PROMPT: A faithful copy of the data is the goal; set it down exactly, without the images.

INPUT DATA:
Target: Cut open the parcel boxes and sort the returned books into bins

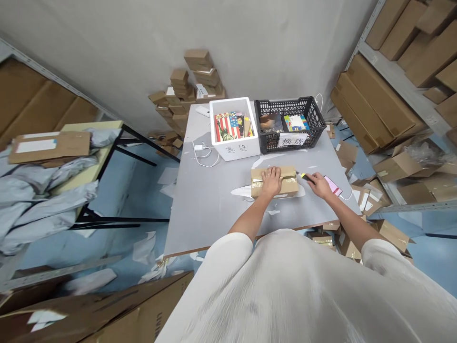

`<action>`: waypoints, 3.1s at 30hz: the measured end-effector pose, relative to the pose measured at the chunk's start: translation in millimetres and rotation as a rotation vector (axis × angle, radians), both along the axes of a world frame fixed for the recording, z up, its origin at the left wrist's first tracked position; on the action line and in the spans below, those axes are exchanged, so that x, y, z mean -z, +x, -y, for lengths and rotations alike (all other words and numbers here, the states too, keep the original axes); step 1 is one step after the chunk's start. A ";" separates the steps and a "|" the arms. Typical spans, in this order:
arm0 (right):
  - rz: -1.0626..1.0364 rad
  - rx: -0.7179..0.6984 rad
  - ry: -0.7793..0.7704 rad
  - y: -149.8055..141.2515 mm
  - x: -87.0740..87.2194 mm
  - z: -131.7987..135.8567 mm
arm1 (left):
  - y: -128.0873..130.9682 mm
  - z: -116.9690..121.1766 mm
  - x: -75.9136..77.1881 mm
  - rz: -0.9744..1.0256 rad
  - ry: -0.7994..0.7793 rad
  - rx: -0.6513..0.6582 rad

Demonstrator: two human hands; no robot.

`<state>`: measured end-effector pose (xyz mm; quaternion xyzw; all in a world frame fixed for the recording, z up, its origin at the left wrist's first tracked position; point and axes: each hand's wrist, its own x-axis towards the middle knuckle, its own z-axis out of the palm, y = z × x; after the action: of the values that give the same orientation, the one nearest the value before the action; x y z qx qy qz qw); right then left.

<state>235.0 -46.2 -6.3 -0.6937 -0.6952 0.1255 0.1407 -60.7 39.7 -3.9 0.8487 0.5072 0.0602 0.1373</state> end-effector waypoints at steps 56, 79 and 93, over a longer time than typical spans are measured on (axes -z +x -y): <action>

EXERCISE RESPONSE:
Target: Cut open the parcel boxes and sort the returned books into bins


`<action>`: waypoints, 3.1s at 30hz: the measured end-effector pose, relative to the pose measured at the chunk's start: translation in millimetres and rotation as a rotation vector (axis × angle, radians), both along the axes of a world frame fixed for the recording, z up, its origin at the left wrist's first tracked position; on the action line and in the spans below, those axes are exchanged, so that x, y, z mean -z, +x, -y, for lengths and rotations alike (all other words and numbers here, the states too, keep the original axes); step 1 is one step after the chunk's start. A ";" separates the steps and a "|" the arms. Typical spans, in this order:
arm0 (right):
  - rz: -1.0626..1.0364 rad
  - rx: -0.7179..0.6984 rad
  - ry: -0.7793..0.7704 rad
  - y: -149.8055..141.2515 mm
  - x: -87.0740..87.2194 mm
  - z: -131.7987..135.8567 mm
arm1 (left):
  - y: -128.0873..130.9682 mm
  - z: -116.9690..121.1766 mm
  - x: -75.9136..77.1881 mm
  - rz: -0.9744..1.0256 rad
  - ry: -0.7994..0.7793 rad
  - rx: -0.6513..0.6582 rad

Demonstrator: two human hands; no robot.

`<state>`: measured end-effector pose (xyz mm; quaternion xyzw; all in a world frame fixed for the recording, z up, its origin at the left wrist's first tracked position; point and axes: each hand's wrist, its own x-axis towards the middle knuckle, its own z-axis out of the palm, y = z × x; after the action: of the values that give the same orientation, the one nearest the value before the action; x y z qx qy qz qw); right then left.

<state>235.0 -46.2 -6.3 -0.6937 -0.6952 0.1255 0.1407 -60.7 39.7 -3.9 0.8487 0.5072 0.0602 0.1373</state> end-effector waypoints at steps 56, 79 and 93, over a longer time than typical spans are measured on (axes -z +x -y): <action>

The required output is complete.